The species-specific hairpin and mature sequences used for isomiR identification are from miRBase and Plant Non-coding RNA Database. We integrated miRNAs sequences in these two databases and removed the redundancy. Most datasets are from the NCBI SRA database and transformed into collapsed FASTA files using in-house Perl script which calls cutadapt to remove adapter sequences accurately. Clean reads are then used for isomiRs identification by a Perl script of modified isomiR2Function called isomiRIden. Briefly, sequenced reads and canonical miRNAs are mapped on species-specific pre-miRNAs allowing no mismatch. By comparing mapping information, templated isomiRs as well as their relative position to canonical miRNAs are identified. After that, reads not mapped on precursors are mapped on genome allowing no mismatch. Reads not mapped on the genome are then been mapped on species-specific pre-miRNAs again allowing two mismatches. By comparing mapping information, non-templated isomiRs as well as their relative position to canonical miRNAs and mismatch positions are identified. Finally, by analyzing the identified information, isomiRs are indexed and accurately classified into different categories (Figure 1). You can read our paper " isomiR2Function: An Integrated Workflow for Identifying MicroRNA Variants in Plants" for more information.

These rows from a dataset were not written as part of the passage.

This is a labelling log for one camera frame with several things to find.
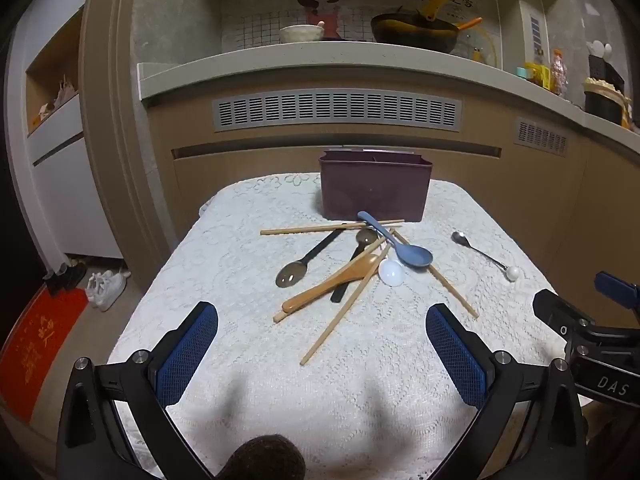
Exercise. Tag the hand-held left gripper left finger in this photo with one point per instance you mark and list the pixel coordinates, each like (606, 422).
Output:
(187, 355)

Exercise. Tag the white bowl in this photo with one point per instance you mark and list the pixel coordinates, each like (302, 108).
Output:
(300, 34)

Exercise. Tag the black slotted spoon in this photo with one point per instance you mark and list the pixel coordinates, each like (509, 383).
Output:
(290, 275)

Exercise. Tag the black round container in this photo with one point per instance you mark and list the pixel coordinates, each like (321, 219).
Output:
(605, 102)

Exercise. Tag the brown fuzzy object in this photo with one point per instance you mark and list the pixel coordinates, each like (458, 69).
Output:
(265, 457)

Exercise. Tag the clutter on shelf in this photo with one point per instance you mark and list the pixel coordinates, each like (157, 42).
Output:
(52, 105)

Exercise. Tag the brown wooden spoon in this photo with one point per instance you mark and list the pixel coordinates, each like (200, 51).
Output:
(325, 290)

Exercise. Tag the white lace tablecloth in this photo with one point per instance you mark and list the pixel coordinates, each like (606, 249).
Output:
(250, 280)

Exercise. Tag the cartoon wall sticker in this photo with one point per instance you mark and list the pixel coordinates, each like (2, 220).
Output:
(320, 0)

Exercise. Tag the red doormat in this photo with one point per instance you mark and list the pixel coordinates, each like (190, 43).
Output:
(35, 350)

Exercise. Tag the wooden chopstick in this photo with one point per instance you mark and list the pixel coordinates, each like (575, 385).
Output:
(300, 230)
(330, 325)
(276, 318)
(455, 292)

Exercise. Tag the black box with white items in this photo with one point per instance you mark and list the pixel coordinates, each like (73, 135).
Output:
(602, 67)

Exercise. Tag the clear bottle with orange cap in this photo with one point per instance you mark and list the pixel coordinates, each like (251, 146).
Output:
(558, 75)

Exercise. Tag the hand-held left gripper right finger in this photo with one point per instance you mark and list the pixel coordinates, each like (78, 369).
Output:
(457, 360)

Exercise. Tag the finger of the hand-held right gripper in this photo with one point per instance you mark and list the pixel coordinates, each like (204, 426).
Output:
(557, 312)
(617, 290)

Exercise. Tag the white soup spoon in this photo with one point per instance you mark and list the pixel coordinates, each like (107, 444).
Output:
(391, 272)

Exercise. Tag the blue plastic spoon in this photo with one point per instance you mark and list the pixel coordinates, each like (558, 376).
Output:
(417, 256)

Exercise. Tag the black shoe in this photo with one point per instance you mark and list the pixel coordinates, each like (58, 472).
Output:
(65, 277)

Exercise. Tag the small grey vent grille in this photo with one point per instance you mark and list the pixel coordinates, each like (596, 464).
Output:
(541, 135)

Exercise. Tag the teal small container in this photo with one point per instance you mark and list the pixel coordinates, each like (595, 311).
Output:
(523, 73)

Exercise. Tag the yellow box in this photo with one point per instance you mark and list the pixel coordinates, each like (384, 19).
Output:
(537, 75)

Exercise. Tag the metal spoon with white ball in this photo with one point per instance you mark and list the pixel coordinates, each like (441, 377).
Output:
(459, 237)

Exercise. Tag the long grey vent grille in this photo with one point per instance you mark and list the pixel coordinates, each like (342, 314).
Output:
(335, 110)

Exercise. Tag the white shelf cabinet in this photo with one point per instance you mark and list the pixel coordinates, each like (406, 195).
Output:
(65, 185)

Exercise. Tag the white sneaker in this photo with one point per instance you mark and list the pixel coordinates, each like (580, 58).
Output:
(112, 280)
(105, 299)

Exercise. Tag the maroon plastic utensil holder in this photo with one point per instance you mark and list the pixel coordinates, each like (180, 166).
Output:
(375, 190)

Figure 1 Workflow of plant isomiR identification
workflow.jpg

2) Structure of Plant IsomiR Atlas

PIA was implemented in MySQL, PHP, JavaScript and Perl. Anyone can access this database totally free. The MySQL database of PIA consists of seven tables which are seq, hairpin, exist, evidence, isomiR_alignment, mature_alignment, precursor_alignment, targetfinder, psRNATarget, miRNA_targetfinder and datasets. database is an independent table (Figure 2) which stores the information of datasets. Relation between other tables and their column information are shown in the following Figure 3, where 'P' is for primary key, 'I' is for indexed and 'F' is for foreign key. The same name columns in different columns with a 'F' reference to same name column without 'F'. For example, seq.ID is the foreign key of tables evidence.ID, hairpin.ID, targetfinder.ID and psRNATarget.ID.

Figure 2 Column information of datasets table
datasets.png.jpg
Figure 3 Database structure
structure.png